EXERCISE DESCRIPTION:
No pictures, everything else exact: set down the entries in full.

SOURCE INFORMATION:

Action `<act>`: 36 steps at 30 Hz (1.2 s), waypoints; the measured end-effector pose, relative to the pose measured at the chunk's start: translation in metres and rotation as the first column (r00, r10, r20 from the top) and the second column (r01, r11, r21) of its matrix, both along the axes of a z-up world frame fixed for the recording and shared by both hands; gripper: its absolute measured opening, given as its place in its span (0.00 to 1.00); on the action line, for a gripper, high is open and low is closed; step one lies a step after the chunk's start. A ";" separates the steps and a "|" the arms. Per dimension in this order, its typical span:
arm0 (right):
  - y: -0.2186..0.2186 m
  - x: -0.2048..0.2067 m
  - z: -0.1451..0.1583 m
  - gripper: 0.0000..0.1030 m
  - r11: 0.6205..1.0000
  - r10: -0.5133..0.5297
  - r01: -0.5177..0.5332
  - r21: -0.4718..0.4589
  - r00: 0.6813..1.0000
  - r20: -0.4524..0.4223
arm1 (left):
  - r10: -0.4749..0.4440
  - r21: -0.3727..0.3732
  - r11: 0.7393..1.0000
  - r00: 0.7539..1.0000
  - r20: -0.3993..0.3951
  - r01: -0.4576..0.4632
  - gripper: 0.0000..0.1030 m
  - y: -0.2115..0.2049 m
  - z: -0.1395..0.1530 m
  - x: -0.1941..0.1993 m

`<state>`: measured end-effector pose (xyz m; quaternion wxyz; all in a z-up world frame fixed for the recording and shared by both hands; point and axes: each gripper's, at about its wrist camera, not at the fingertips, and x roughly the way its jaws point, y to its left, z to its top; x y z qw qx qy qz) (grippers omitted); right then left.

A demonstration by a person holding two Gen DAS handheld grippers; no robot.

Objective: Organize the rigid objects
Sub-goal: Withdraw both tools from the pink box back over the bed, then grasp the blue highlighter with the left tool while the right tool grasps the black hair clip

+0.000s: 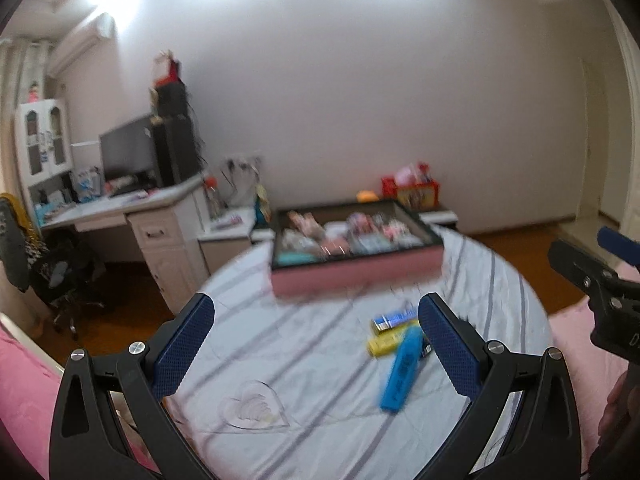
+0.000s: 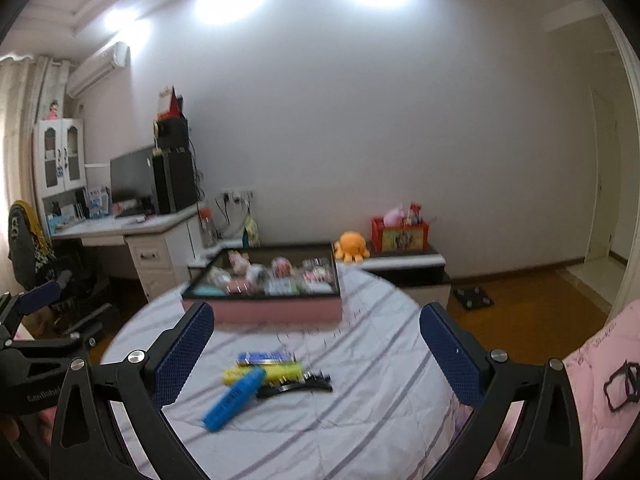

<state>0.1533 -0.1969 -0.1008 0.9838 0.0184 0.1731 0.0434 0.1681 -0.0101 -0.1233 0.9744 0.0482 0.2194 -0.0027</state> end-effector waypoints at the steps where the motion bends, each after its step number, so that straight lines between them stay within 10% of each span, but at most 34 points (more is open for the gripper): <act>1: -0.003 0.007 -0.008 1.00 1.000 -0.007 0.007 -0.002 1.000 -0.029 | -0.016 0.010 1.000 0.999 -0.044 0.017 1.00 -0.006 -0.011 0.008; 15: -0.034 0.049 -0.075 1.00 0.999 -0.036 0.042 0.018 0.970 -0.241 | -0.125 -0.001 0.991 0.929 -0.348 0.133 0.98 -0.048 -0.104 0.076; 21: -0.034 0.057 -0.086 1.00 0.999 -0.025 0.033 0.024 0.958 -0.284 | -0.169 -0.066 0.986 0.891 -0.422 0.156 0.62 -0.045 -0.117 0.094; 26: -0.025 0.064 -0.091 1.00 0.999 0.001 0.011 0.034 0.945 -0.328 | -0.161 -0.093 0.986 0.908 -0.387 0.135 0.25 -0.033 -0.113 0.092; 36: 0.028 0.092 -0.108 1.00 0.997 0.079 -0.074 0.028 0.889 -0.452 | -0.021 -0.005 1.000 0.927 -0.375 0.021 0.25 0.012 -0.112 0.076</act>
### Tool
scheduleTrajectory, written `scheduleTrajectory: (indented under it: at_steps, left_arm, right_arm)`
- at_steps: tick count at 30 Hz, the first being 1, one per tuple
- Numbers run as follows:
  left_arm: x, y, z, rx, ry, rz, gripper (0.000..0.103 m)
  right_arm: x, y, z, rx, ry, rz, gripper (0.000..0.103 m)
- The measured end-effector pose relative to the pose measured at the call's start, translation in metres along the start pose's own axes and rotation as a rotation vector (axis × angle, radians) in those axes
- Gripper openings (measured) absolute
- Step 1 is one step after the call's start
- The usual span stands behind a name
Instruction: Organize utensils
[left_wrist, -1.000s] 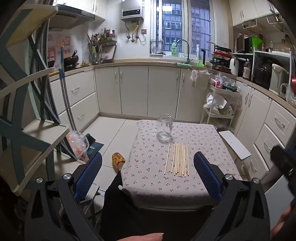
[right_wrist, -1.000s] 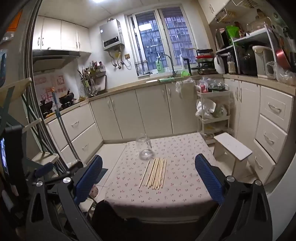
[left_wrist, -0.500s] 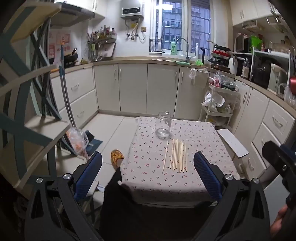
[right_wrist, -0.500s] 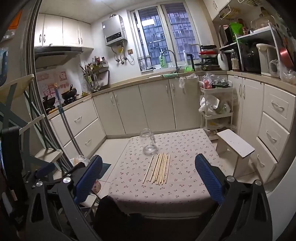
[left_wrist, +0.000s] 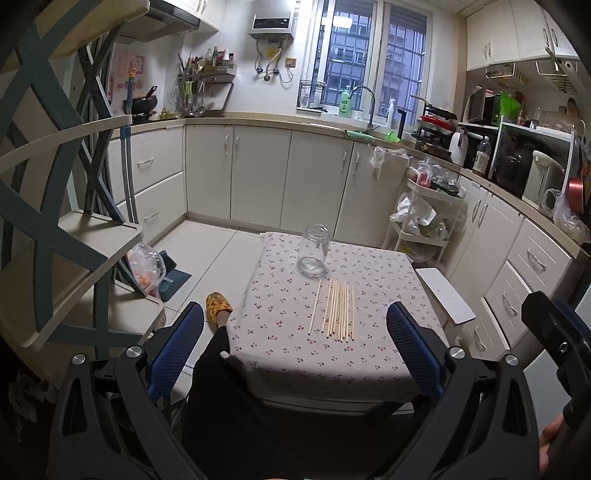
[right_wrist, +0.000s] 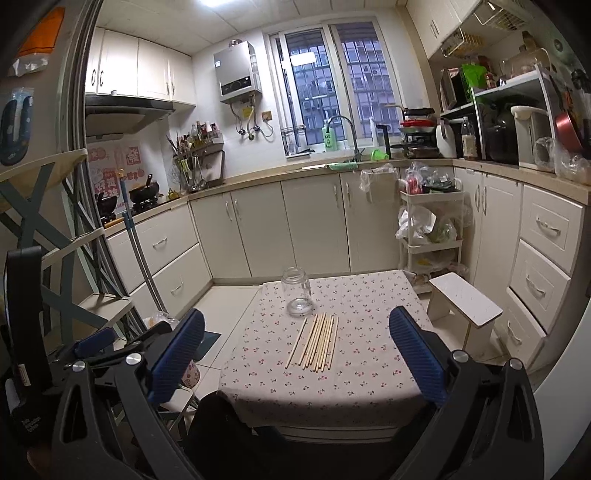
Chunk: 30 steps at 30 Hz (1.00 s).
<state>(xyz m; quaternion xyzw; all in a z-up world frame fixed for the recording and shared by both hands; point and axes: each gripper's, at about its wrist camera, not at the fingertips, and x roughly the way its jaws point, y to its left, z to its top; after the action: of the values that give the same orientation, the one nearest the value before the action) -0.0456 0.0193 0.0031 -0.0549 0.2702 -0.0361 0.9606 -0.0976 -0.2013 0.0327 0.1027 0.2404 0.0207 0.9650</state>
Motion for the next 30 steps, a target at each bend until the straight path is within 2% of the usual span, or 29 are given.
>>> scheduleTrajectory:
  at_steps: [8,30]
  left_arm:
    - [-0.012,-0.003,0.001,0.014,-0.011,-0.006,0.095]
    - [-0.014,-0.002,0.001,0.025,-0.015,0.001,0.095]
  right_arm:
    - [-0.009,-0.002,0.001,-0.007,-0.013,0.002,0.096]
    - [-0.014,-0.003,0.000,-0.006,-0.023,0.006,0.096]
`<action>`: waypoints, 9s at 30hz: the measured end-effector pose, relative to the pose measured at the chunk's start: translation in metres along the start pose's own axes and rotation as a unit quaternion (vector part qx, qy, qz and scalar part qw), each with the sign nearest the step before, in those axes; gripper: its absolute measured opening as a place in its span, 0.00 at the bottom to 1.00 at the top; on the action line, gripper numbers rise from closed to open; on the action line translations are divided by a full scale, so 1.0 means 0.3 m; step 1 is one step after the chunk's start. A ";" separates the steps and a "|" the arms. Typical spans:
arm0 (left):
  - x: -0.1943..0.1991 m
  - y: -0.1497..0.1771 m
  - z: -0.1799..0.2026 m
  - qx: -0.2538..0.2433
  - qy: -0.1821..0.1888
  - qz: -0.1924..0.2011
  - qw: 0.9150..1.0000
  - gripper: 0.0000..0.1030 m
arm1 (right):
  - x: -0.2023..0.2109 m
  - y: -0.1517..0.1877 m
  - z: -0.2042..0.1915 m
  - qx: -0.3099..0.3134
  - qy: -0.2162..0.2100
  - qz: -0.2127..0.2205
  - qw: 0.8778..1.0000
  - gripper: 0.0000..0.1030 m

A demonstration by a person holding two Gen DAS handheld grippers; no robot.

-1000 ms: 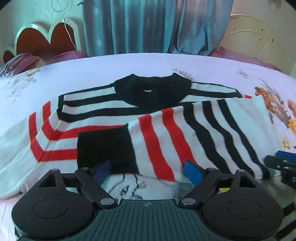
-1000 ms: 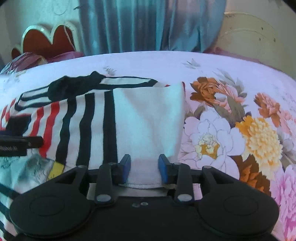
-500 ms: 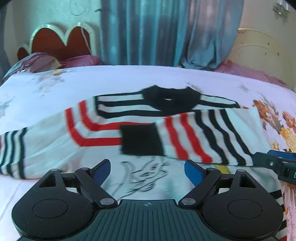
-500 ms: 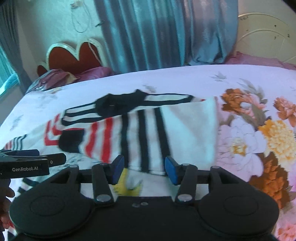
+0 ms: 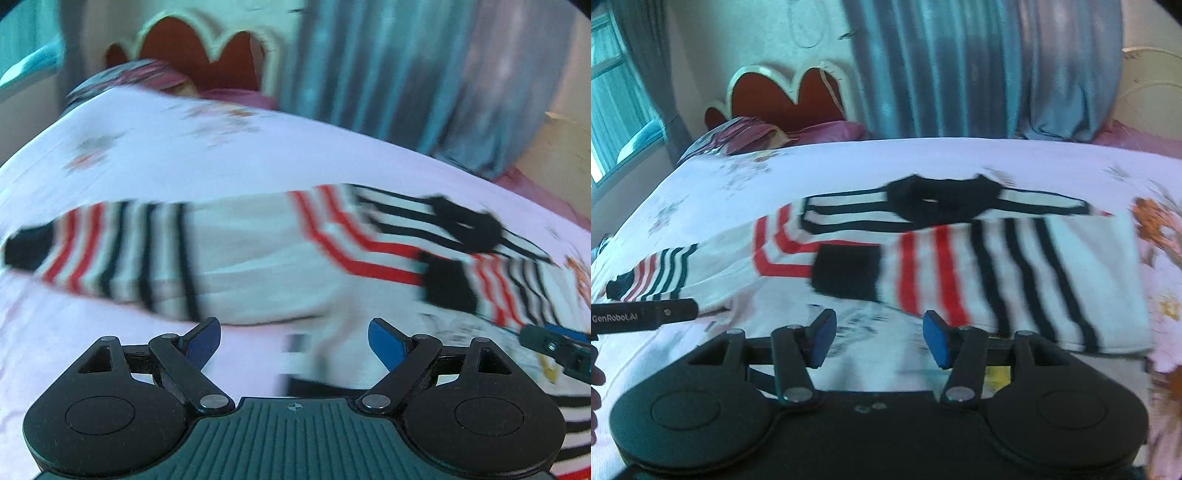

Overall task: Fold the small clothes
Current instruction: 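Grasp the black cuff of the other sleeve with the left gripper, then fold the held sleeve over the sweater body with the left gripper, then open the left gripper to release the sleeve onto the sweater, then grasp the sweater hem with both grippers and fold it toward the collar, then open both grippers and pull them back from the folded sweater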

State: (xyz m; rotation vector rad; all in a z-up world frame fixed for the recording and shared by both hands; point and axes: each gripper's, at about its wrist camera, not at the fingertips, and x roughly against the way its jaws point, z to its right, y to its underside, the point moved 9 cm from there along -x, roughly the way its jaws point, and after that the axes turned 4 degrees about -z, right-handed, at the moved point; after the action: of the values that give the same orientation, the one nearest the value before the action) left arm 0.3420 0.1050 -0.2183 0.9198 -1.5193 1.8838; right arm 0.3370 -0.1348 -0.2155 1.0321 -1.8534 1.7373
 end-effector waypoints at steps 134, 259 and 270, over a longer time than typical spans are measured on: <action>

ANSWER:
Action `<act>`: 36 steps at 30 Hz (1.2 s), waypoints; the measured end-effector pose, relative to the pose measured at the chunk's start: translation in metres and rotation as the first column (r00, r10, r20 from the top) and the second column (r01, r11, r21) of its matrix, both along the axes of a z-up world frame fixed for the recording and shared by both hands; gripper: its absolute measured opening, given as its place in its span (0.00 to 1.00); on the action line, for a gripper, high is open and low is closed; step one lies a step after the chunk's start. A ";" separates the steps and a "|" the arms. Per dimension in this order, its typical span:
arm0 (right):
  - y: -0.2186..0.2186 m
  - x: -0.2048..0.2067 m
  - z: -0.1451..0.1583 m
  - gripper: 0.0000..0.1030 m
  - r11: 0.6205..1.0000
  - r10: -0.5133..0.5297
  - r01: -0.5177..0.5332
  - r21: -0.4718..0.4589
  - r00: 0.6813..1.0000
  - r20: -0.4524..0.4223
arm1 (left):
  - r10: -0.4749..0.4440
  - r21: -0.3727..0.3732
  - r11: 0.7393..1.0000
  - r00: 0.7539..1.0000
  - r20: -0.3993..0.3951
  - r01: -0.4576..0.4632
  - gripper: 0.0000..0.1030 m
  - y: -0.2115..0.2049 m
  - z: -0.1395..0.1530 m
  - x: -0.1941..0.1993 m

`<state>`: measured end-effector pose (xyz m; quaternion wxyz; all in a z-up world frame fixed for the recording and shared by both hands; point and axes: each gripper's, at about its wrist camera, not at the fingertips, and x roughly the way its jaws point, y to its left, z to its top; x y z qw qx qy qz) (grippers omitted); right then left.

A demonstration by a person holding two Gen DAS handheld grippers; no robot.

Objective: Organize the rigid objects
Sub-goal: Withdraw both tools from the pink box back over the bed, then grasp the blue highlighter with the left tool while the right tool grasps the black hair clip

+0.000s: 
+0.000s: 

<state>0.1533 -0.1969 -0.1008 0.9838 0.0184 0.1731 0.0434 0.1681 -0.0101 -0.1233 0.9744 0.0482 0.2194 -0.0027</state> end-effector waypoints at the steps where the motion bends, each after its step number, so that straight lines between them stay within 10% of each span, but at most 34 points (more is open for the gripper): <act>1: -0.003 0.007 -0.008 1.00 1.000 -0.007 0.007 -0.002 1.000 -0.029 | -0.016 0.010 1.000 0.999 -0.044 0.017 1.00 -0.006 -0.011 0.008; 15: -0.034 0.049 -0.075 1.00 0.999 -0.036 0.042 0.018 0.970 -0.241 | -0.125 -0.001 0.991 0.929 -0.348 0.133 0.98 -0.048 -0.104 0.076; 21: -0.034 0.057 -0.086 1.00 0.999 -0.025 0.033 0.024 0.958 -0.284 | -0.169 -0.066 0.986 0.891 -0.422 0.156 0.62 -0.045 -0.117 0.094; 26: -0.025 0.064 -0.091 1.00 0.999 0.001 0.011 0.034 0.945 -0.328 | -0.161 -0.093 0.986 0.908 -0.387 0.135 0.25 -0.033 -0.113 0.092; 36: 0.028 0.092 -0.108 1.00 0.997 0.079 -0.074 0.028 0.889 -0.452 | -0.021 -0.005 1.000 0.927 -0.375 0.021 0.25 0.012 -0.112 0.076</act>
### Tool
scheduleTrajectory, written `scheduleTrajectory: (indented under it: at_steps, left_arm, right_arm)`
- at_steps: tick count at 30 Hz, the first being 1, one per tuple
- Numbers run as follows:
  left_arm: x, y, z, rx, ry, rz, gripper (0.000..0.103 m)
  right_arm: x, y, z, rx, ry, rz, gripper (0.000..0.103 m)
- The measured end-effector pose relative to the pose measured at the call's start, translation in metres along the start pose's own axes and rotation as a rotation vector (axis × angle, radians) in those axes
- Gripper openings (measured) absolute
- Step 1 is one step after the call's start
- The usual span stands behind a name
Instruction: Organize utensils
[left_wrist, -1.000s] 
[right_wrist, -1.000s] 
[left_wrist, -0.500s] 
[right_wrist, -0.500s] 
[left_wrist, +0.000s] 
[right_wrist, +0.000s] 
Chunk: 30 steps at 30 Hz (1.00 s).
<state>(xyz m; quaternion xyzw; all in a z-up world frame fixed for the recording and shared by both hands; point and axes: each gripper's, at about its wrist camera, not at the fingertips, and x roughly the way its jaws point, y to its left, z to its top; after the action: of the values that give the same orientation, the one nearest the value before the action) -0.0456 0.0193 0.0031 -0.0549 0.2702 -0.0361 0.9606 -0.0976 -0.2013 0.0327 0.1027 0.2404 0.0207 0.9650</state>
Motion for the next 30 steps, a target at each bend until the straight path is within 2% of the usual span, or 29 are given.
>>> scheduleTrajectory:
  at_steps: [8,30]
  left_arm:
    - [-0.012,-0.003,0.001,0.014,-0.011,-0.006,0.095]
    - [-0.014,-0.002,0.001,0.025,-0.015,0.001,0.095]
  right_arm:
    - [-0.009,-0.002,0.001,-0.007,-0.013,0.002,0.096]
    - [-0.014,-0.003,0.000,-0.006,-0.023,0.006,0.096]
`<action>`: waypoints, 9s at 30hz: the measured end-effector pose, relative to the pose measured at the chunk's start: translation in metres along the start pose's own axes and rotation as a unit quaternion (vector part qx, qy, qz and scalar part qw), each with the sign nearest the step before, in those axes; gripper: its absolute measured opening as a place in its span, 0.00 at the bottom to 1.00 at the top; on the action line, gripper numbers rise from closed to open; on the action line translations are divided by a full scale, so 1.0 means 0.3 m; step 1 is one step after the chunk's start. A ";" separates the steps and a "|" the arms. Typical spans:
arm0 (left):
  - x: -0.1943..0.1991 m
  - y: -0.1497..0.1771 m
  - z: -0.1799..0.2026 m
  - qx: -0.2538..0.2433
  - qy: -0.1821..0.1888
  - qz: -0.1924..0.2011
  - qw: 0.9150..1.0000
  - gripper: 0.0000..0.1030 m
arm1 (right):
  - x: -0.2023..0.2109 m
  - y: -0.1517..0.1877 m
  - z: -0.2042..0.1915 m
  - qx: -0.3099..0.3134
  - qy: -0.2162..0.2100
  - qz: -0.2127..0.2205
  - qw: 0.8778..1.0000
  - gripper: 0.0000..0.1030 m

A demonstration by a person holding two Gen DAS handheld grippers; no robot.

-1000 ms: 
-1000 ms: 
-500 ms: 
-500 ms: 
+0 ms: 

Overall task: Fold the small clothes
Current instruction: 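Grasp the black cuff of the other sleeve with the left gripper, then fold the held sleeve over the sweater body with the left gripper, then open the left gripper to release the sleeve onto the sweater, then grasp the sweater hem with both grippers and fold it toward the collar, then open both grippers and pull them back from the folded sweater
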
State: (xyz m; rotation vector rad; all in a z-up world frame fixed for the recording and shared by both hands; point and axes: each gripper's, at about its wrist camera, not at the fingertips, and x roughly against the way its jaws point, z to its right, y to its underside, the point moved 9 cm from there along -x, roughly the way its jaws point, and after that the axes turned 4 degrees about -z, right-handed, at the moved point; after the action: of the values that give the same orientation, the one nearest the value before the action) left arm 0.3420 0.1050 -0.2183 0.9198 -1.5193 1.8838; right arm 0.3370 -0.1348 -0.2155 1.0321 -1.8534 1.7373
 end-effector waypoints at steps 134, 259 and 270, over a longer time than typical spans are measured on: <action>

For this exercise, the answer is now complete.